My mother was every inch a wasp — that is her Social Register father, Burton Smith, being married to his first wife Betsy Teter in the Chicago society wedding of the year 1927. (My sister and I were surprised to discover that picture on a marriage records web site decades after his very young death from kidney disease).
A born-and-bred wasp, SueG had the old-school manners and habits to match. The manners to which she adhered are growing ever more quaint by the day. People don’t even recognize them as hallmarks of gentility anymore. This by no means exclusive list seems pretty obscure today (though I follow them myself):
- One does not drink when being toasted, but rather sits and smiles modestly.
- Performers do not clap for themselves.
- No one begins eating until the hostess lifts her fork.
- Children should come as close as possible to the ideal of being seen but not heard unless they are in the company of immediate family. Then, they must not run wild.
- No one shall host a party for a family member where gifts will be given (i.e., the mother or sister of the bride does not host a bridal shower). It is not acceptable to ask for money or gifts for self or friends. Gift registries are therefore not done.
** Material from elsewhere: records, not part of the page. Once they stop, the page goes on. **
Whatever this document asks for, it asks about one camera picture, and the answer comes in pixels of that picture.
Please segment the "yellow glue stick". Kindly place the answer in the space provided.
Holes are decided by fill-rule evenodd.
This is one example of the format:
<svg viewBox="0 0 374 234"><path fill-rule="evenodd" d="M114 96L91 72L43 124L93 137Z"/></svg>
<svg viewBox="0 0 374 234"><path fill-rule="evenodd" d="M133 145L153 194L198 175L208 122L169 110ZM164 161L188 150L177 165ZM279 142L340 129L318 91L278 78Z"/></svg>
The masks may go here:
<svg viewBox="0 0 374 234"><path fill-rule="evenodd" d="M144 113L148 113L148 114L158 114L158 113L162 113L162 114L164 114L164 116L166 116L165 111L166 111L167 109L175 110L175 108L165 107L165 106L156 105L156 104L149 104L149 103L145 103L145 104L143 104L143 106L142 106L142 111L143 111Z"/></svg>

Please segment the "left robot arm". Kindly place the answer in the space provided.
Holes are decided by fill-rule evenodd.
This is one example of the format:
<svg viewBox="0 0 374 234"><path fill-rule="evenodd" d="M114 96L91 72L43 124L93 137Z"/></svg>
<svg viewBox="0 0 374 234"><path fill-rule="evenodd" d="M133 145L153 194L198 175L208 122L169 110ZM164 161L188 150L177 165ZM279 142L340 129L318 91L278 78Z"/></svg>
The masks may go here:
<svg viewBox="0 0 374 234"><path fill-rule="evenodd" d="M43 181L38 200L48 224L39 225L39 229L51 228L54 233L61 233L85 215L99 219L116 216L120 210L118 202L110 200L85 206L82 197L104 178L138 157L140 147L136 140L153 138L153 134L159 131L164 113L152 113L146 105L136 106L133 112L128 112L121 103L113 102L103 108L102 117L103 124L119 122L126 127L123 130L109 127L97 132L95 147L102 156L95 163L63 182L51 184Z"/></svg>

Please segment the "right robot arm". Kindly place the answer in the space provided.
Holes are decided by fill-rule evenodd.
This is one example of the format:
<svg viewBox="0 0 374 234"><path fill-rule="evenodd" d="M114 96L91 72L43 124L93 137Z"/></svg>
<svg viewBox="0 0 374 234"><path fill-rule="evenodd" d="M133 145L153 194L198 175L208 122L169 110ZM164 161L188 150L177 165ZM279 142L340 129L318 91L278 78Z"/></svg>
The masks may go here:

- Thank you notes are always written (on paper) and done promptly, by children as adults, but without the words “thank you” printed on the card. The rationale is the letter writer will express heartfelt thanks, as opposed to relying on a cheap, generic printed sentiment.
- There are no response cards with wedding invitations (much less Evites!). One writes a short, delighted reply in the third person on one’s own stationery confirming attendance or expressing regret over absence. (“Mr. and Mrs. Paul accept with pleasure the invitation of Mr. and Mrs. Dalloway for their wedding of their daughter Katherine.”) (The convention here is that the servant wrote the response note.)
- A wedding gift is never required, even if one attends the wedding.
- Children write thank you notes from the earliest age (these, too, do not have printed “thank you”s on the stationery).
- One does not, under any circumstances, respond “yes” to an invitation and then reverse it, having received a better offer.
- One acknowledges that everyone hates funerals; nonetheless, one attends, for the living.
- When declining an invitation, one simply expresses regret at not being able to attend. No other information should be offered or inquires made.
- Religion and money are not topics for polite society.
- One does not disclose one’s moral transgressions, even to intimate friends. They are to be borne stoically (maybe that was just SueG’s precept).
- One does not dwell on one’s feelings – at least, not outloud.